- Developer: Crazy Rocks Studios
- Publisher: PlayWay
- Engine: Unity
- Platforms: Microsoft Windows; PlayStation 5; Xbox Series X/S;
- Release: Microsoft Windows 8 March 2023 Playstation 5, Xbox Series X/S 7 November 2025
- Genres: Puzzle, Simulation
- Mode: Single-player

= Contraband Police =

2023 video game

Contraband Police is a video game developed by Crazy Rocks Studios and published by PlayWay, released in March 2023 for Microsoft Windows. Two years prior a demo version, called Contraband Police: Prologue was published. The game was also released for PlayStation 5 and Xbox Series X/S on 7 November 2025.

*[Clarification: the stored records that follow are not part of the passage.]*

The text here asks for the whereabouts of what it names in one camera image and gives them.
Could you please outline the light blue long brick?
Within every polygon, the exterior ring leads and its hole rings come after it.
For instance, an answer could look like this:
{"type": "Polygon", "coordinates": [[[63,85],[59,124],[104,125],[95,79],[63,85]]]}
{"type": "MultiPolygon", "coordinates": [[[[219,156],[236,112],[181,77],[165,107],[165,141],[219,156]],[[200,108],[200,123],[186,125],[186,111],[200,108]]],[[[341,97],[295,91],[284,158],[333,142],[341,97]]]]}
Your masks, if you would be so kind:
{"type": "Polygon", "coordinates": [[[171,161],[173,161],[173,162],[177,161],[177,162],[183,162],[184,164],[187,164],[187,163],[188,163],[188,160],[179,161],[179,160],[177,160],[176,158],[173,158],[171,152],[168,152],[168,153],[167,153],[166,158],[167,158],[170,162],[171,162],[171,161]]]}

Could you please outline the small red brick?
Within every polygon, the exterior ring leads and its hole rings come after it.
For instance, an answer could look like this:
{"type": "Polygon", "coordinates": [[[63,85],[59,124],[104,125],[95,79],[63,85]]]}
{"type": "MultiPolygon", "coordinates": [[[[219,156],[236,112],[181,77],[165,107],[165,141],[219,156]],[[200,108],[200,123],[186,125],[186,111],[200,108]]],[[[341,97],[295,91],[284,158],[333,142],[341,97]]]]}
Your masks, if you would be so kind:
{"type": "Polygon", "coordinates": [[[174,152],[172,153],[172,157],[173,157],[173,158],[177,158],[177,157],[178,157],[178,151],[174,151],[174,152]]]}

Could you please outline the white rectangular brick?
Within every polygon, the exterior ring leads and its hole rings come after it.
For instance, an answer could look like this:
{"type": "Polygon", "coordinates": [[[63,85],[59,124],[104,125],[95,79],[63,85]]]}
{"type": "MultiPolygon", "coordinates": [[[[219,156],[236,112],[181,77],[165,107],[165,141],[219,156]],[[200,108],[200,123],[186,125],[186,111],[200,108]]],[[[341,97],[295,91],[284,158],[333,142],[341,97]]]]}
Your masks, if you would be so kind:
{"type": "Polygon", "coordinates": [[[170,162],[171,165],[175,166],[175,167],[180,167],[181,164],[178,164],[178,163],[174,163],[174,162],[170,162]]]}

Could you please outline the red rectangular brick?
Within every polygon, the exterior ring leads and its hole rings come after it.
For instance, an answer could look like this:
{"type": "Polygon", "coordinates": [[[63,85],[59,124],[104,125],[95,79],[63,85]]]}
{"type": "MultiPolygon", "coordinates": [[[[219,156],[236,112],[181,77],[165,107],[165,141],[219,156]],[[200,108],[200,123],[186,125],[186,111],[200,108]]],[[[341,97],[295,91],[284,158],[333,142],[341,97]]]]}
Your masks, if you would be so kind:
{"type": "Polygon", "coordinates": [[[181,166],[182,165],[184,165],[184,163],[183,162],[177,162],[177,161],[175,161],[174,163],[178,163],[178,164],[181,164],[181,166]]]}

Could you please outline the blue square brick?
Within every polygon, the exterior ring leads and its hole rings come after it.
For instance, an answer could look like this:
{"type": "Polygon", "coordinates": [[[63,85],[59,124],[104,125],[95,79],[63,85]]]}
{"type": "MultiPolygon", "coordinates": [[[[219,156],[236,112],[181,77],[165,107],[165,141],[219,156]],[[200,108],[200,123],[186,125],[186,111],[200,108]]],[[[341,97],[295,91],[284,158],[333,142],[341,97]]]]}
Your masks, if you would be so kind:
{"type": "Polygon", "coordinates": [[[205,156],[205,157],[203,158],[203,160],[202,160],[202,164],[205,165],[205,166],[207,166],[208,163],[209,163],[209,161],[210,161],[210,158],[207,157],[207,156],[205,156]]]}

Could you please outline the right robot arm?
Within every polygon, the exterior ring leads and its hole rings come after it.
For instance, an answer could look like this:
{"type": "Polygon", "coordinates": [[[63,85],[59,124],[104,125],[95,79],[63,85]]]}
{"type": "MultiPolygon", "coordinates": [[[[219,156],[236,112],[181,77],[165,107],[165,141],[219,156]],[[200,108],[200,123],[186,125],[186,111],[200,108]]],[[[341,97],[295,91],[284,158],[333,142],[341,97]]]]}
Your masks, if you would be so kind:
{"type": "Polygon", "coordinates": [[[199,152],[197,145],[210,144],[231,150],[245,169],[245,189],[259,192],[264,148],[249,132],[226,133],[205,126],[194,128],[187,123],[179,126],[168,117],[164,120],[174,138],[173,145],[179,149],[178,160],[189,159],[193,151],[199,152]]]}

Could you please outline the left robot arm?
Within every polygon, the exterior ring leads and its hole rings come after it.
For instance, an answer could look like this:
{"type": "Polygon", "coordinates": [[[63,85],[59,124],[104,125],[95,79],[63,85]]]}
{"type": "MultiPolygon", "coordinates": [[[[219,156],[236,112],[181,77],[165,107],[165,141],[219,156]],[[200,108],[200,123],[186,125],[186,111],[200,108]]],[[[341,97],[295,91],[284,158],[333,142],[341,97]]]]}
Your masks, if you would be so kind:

The premise of the game is working as a border guard and head of the border post, in a fictional communist country called Acaristan in 1981 (in some cases the game can go onto other years).

==Gameplay==
The player performs the duties of a border officer. He is responsible for checking entrants' documentation and searching for contraband. The player will also deal with terrorists raiding the border post or smugglers attempting to flee when illegal items are found. Moreover, he will occasionally have to perform field missions, which range from intercepting contraband to investigating crimes.
An endless mode has been added in March 2024 as part of the Anniversary Update.

==Reception==
Contraband Police was positively received on release, with Metacritic aggregating reviews as "generally favorable" out of 10 critic reviews. A review from Eurogamer Poland commented: the game is a "great combination of simulation and action elements", and its "lackluster visuals spoil the experience a little, but it's still worth giving this game a chance, because exploring its various gameplay mechanics is a lot of fun". Polygon observed that the game was a "surprise hit on Steam" and assessed it as "a little janky but deeply compelling".